Nami was not quite sure when he was joking or not.
A knock came at the door.
Lopez looked to her. “They haven’t learned how to knock yet, have they?”
Nami shook her head and Lopez opened the hatch.
“Bro!” Ajax said, looking for all the world like a drowned rat. Lopez hugged the man and encouraged the few men in the hallway into the room.
They were all SEALs.
“Where are the rest?” Nami asked.
A tall man turned to her, it was Nassar. “We couldn’t see. We dove under the wave front and lost sight of the rest.”

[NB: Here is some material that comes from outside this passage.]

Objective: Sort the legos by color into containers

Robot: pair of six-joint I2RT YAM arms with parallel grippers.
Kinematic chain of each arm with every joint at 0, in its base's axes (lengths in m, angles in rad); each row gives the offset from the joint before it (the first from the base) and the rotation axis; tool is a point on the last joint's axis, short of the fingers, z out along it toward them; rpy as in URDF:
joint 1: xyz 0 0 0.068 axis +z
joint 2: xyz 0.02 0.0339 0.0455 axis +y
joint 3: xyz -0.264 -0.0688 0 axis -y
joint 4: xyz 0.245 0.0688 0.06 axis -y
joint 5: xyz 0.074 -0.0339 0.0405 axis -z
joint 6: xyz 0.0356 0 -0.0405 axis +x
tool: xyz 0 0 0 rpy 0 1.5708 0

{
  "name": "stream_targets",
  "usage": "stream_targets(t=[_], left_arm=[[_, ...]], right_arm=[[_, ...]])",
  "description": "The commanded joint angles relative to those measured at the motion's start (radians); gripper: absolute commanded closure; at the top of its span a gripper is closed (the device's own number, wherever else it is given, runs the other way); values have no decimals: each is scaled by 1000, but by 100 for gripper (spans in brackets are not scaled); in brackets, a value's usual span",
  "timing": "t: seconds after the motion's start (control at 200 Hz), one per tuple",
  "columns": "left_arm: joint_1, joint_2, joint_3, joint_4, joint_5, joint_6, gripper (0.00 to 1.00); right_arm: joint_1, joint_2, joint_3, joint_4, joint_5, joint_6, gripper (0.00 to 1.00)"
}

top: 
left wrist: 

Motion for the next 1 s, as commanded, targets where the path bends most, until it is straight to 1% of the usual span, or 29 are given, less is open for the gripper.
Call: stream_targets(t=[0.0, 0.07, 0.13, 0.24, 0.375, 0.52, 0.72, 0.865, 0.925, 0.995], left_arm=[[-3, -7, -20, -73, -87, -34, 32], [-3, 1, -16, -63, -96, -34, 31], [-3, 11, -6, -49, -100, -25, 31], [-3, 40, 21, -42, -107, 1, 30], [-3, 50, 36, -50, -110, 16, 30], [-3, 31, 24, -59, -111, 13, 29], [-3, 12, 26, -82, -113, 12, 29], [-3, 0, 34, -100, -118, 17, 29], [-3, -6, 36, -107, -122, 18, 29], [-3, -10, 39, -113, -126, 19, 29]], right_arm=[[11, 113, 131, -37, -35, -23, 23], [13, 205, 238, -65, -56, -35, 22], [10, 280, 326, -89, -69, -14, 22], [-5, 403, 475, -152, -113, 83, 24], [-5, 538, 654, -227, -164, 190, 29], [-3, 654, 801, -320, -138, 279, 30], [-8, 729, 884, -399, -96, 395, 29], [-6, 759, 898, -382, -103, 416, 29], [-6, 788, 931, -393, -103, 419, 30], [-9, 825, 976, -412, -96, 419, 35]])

Nami wanted to snap at the man. He was a trained military man, shouldn’t he had stayed and tried to save the rest? But then she stopped, remembering Zoya’s words. Maybe the Russian woman was correct. Maybe she couldn’t even trust her own government.
After a round of back patting, Lopez smiled that broad smile of his. Did he not realize the danger they were still in? The Megalodon was hungry and wasn’t going to stop until they were all part of its meal.
“Okay, so are you guys going to let me kill the Megalodon or what?”
“Kill it?” Nami asked. She wasn’t opposed to it. She just couldn’t see how it could be done. “How are you going to kill it?”
“Oh please,” Lopez said shaking his head at her. “I’ve known how I wanted to kill that thing since I saw it in the tube.”
“Then get to it,” Nami said.
They could still hear metal tearing and screams from down the hallway.
“Your sharkie dude isn’t going to get bent out of shape?”
“If he does,” Nami said. “I’ll take the heat.”
Lopez nodded. “I’m holding you to that, Chica. Now I just need to get to the submersible bay.”
Nassar stepped forward. “There are going to be smaller sharks swimming the hallways now. You are going to need backup.”